【第16回 自主ゼミ】(Organizer:瀬田京介)
○講演タイトル: 糸状菌Colletotrichum tofieldiaeと細菌集団の共接種がシロイヌナズナに及ぼす栄養環境依存的な影響について
○日時:4/2 (木) 15:30〜17:00
○場所:2-207教室 (終わり次第交流会@2-202教室)
○講演者:
綾野里咲 さん (東京大学・晝間研究室 修士2年)
東京大学 大学院総合文化研究科 広域科学専攻生命環境科学系に入学し、学部4年生から晝間研究室に所属、現在は修士生として在籍中
[講演内容]
陸上の植物は多様な微生物と共生して、生育に適さない環境にも適応している。しかし、植物・微生物間の一対一の相互作用と比べて、微生物が集団として植物の生育に与える影響について、その背景にあるメカニズムには未だ不明な点が多い。ここでは、細菌集団と有益糸状菌 Colletotrichum tofieldiae (Ct4) が、栄養欠乏条件で生育するモデル植物シロイヌナズナの成長にどのような影響を及ぼすか調査することを通して、そのメカニズムについて考察することを試みた。細菌集団としては、栄養欠乏土壌として知られる菅平高原で、健康に生育していたアブラナ科植物から単離された31種類のPseudomonas集団 (Ps) を用いた。Ct4やPsによる植物成長促進及び阻害の程度は、栄養条件、特にリンの利用可能性に依存して変化した。リン欠乏条件における、Ps集団による植物成長阻害効果は、Ct4の共接種により緩和したが、リン十分条件では、両微生物の共接種は逆に生育を抑制する結果となった。現在、実施している実験では、両微生物共接種時の、栄養環境に依存して植物の表現型を異ならしめるメカニズムの解明と、個々に接種した際と集団として接種した場合で、各細菌のCt4やシロイヌナズナに対する表現型が変わるのかについて明らかにすることを目的としている。
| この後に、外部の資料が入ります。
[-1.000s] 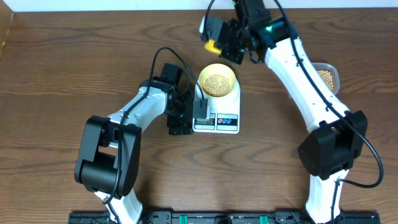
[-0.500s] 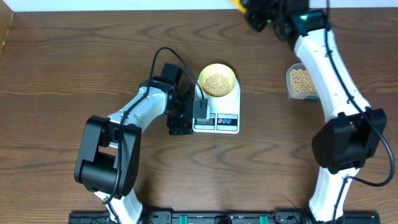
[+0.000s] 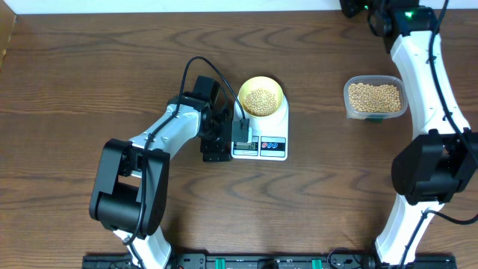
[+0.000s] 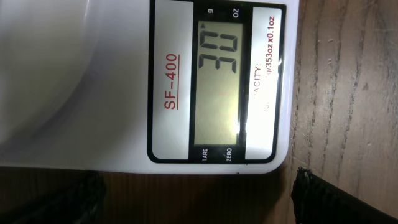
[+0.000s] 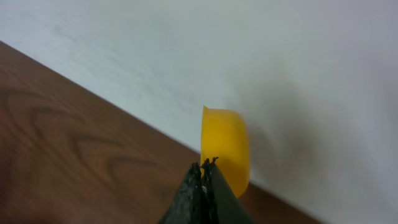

本研究が、自然環境中の植物が、病原性微生物の存在下でも健康に生育できる理由の一端の解明に寄与することを期待している。
【第17回 自主ゼミ】
学術発表練習会を開催しました! (入試面接諮問対策会)
○日時:6/25 (木) 4, 5限(15:20~18:50)
○場所:6-208教室集合 (終わり次第交流会 @2-202教室)
○持ち物: お菓子、飲み物(研究室単位で持ち寄り方式)
○内容: 学術発表を控える人を対象に、発表練習を行いました。
2-3分程度で発表してもらい、その後、聞く側の人から予想質問をだしてもらいます。 台本を用意して読んでも平気ですし、何も見ないで発表しても大丈夫です。当日の質疑応答で端的に答えるようになれることも今回の目的の一つです。
時間が余った場合には、団欒会を設けて、質疑応答で時間が足りなくて聞けなかったことや、同期同士で親睦を深める時間にしたいと思っています!